А меня хранение маленьких тайн будоражило, а не беспокоило, как Лену. Тайны способствовали возникновению взрослого чувства собственной значимости.
«Наверное, многие дети проходят эти врата ада», – говорила Лена грустно, пытаясь усыпить свою взбунтовавшуюся совесть. А мне было странно слышать ее признания. Я проще относилась к подобным мелочам. «Я тоже ни в коем разе не сознаюсь. Бабушка даже в сердцах обзывает меня остервенело упрямой ослицей. Ну и что? Не вижу в том трагедии. Всегда можно придумать себе оправдание», – хотелось мне сказать Лене. Но язык не поворачивался успокаивать ее таким образом. Наверное, глубоко запрятанная совесть сковывала его. В эти минуты я уважала Лену, считала ее выше, тоньше, правильней себя. «Она ведь живет в мире чувств и эмоций, витает в облаках. Она такая романтичная и такая хорошая!» – думала я. Мне хотелось быть на нее похожей. А Лена восхищалась моей уверенностью, нечувствительностью к обидам, способностью легко и просто воспринимать житейские передряги. Она не знала, что я часто самым жалким образом отступаюсь от намерений и обещаний, и при этом самозабвенно навешиваю бабушке лапшу на уши. Сначала виной тому была жёсткая мать, потом привыкла к такому поведению, научилась юлить, изворачиваться.
…Как-то били мальчишки бродячую собаку за дело – курицу сожрала – и Лена занесла палку, но не смогла ударить. Ушла в кусты, чтобы ее нельзя было увидеть и в чем-то обвинить. Но кур и гусей, скрепя сердце, рубила, потому что бабушке одной было не справиться. А что поделаешь? Такова деревенская жизнь, где все всё делают сами. Даже скот забивают: телят, поросят, хоть и жалко бывает их до слез, потому что сами выращивают. Но ведь заранее знают: для чего и для кого… «Проще и добрее деревенских людей с их грубоватой, нежно-жалостливой душой я не встречала», – говорила мне Лена.
…Мать Лене казалась ростом выше отца, потому что была громогласна и строга с ней. У нее один с ней разговор: не умничай. Она боялась ее. Отец тих и каверзен. И, тем не менее, последнее слово во всем отдавалось отцу. В отношениях родителей постоянно чувствовалась недосказанность, будто скрывалась какая-то неприятная тайна. Часто говорили недомолвками. Это раздражало и пугало ее. Ссорились в семье, не доходя до крайностей, и редко. По-интеллигентному. Заканчивались ссоры длительным напряженным молчанием обеих сторон…

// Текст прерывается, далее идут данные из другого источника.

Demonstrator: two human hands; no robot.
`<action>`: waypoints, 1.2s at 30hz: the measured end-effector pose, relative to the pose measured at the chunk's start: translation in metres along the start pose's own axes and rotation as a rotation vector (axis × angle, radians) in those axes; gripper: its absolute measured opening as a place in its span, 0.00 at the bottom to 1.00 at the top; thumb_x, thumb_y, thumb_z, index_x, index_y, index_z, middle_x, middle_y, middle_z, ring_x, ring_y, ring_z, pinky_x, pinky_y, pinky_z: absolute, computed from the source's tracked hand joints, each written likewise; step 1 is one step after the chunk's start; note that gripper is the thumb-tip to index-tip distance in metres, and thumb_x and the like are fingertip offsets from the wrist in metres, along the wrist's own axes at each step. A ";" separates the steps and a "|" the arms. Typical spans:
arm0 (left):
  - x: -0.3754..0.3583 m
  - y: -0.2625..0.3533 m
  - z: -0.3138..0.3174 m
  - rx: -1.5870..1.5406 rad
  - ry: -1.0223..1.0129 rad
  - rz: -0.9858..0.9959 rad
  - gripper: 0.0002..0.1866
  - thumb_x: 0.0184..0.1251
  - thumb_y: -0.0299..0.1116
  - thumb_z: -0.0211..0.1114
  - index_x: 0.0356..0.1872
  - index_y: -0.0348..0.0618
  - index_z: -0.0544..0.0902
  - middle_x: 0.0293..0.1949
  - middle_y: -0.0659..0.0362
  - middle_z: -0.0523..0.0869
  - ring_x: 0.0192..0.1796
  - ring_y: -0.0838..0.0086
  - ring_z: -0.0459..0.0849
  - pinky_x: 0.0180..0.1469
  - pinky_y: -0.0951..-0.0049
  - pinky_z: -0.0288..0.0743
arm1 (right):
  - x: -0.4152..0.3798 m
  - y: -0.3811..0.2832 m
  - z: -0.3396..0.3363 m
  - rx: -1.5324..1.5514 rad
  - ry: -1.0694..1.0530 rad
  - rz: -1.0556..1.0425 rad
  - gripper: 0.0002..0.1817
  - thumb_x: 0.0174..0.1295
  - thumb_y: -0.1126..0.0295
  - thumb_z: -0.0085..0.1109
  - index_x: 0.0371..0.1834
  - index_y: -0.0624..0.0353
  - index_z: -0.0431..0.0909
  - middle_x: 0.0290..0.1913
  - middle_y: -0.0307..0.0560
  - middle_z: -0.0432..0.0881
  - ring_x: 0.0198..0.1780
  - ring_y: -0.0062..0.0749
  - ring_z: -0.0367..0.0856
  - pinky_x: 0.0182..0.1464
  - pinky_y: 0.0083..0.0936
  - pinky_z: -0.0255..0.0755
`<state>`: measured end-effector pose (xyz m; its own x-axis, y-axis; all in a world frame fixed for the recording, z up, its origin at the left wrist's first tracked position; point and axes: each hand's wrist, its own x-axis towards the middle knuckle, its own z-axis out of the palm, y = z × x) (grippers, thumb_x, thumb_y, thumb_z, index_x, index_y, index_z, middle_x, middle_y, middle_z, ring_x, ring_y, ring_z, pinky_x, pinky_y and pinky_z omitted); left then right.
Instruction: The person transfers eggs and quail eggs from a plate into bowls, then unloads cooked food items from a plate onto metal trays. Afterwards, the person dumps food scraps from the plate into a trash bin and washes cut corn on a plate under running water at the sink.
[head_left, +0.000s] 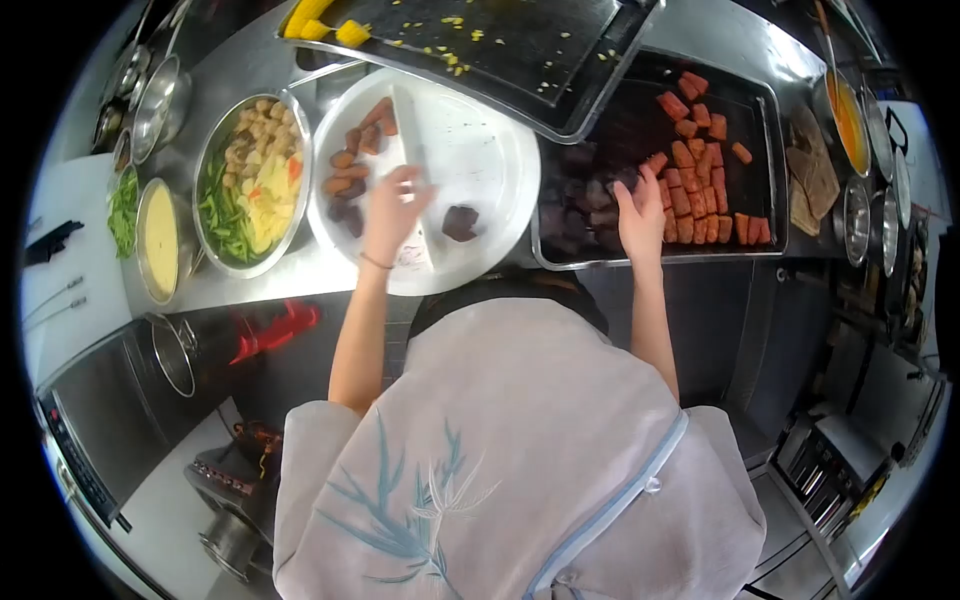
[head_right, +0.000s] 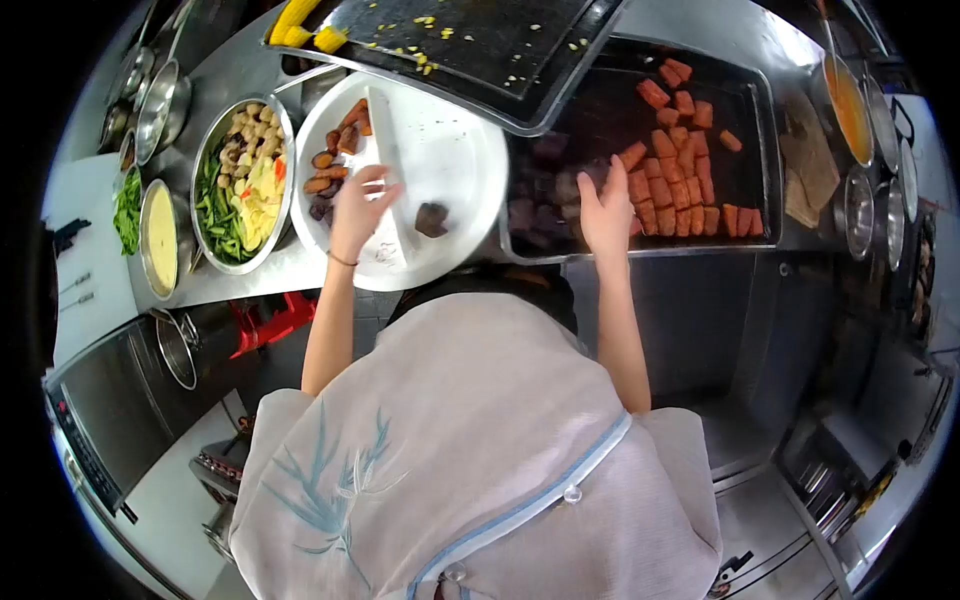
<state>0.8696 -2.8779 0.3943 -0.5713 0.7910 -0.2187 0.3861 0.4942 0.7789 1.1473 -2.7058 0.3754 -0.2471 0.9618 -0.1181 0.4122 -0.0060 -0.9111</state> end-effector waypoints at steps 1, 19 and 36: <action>-0.003 -0.056 -0.011 0.376 0.296 0.212 0.23 0.49 0.36 0.69 0.44 0.35 0.76 0.43 0.49 0.79 0.42 0.62 0.79 0.44 0.67 0.73 | -0.003 -0.006 0.001 -0.068 0.019 -0.011 0.27 0.59 0.71 0.55 0.60 0.68 0.59 0.62 0.60 0.63 0.63 0.37 0.63 0.62 0.28 0.58; -0.021 -0.096 0.007 0.662 0.530 -0.143 0.35 0.51 0.36 0.64 0.60 0.34 0.60 0.50 0.51 0.71 0.57 0.61 0.67 0.56 0.55 0.56 | -0.054 -0.029 0.150 -0.642 -0.773 -0.745 0.19 0.42 0.67 0.64 0.40 0.57 0.73 0.39 0.50 0.73 0.46 0.43 0.72 0.47 0.38 0.65; -0.056 -0.092 0.015 0.891 0.476 -0.050 0.26 0.47 0.43 0.65 0.44 0.36 0.71 0.34 0.56 0.76 0.40 0.65 0.75 0.48 0.63 0.64 | -0.048 -0.077 0.276 -0.431 -0.490 -1.345 0.09 0.48 0.72 0.53 0.34 0.58 0.76 0.38 0.41 0.74 0.45 0.35 0.70 0.44 0.28 0.63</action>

Свое школьное детство Лена воспринимала как вынужденное (по причине иждивенчества) тюремное заключение за высоким забором, заточение в четырех стенах. Ни свободы, ни беззаботности в нем и близко не было. Невозможно было изучать окружающий мир. Он был ограничен домом, двором, огородом и нечастыми походами за продуктами. Тупая монотонная жизнь. А уж об играх с подругами или о прогулках по селу вообще речи не шло. «Неужели мать не понимает, что я ребенок?.. Все было бы терпимо, если бы не приходилось постоянно сравнивать два мира: свой, подневольный, и свободный – брата и сестер. И становилось невообразимо грустно. Но на них не обижалась. Они ни при чем… Грустила и с еще большим остервенением выполняла каждодневную, отупляющую работу по хозяйству, чтобы отвлечься, забыться. Но мысли-то, мысли-скакуны… их не запряжешь, не обуздаешь».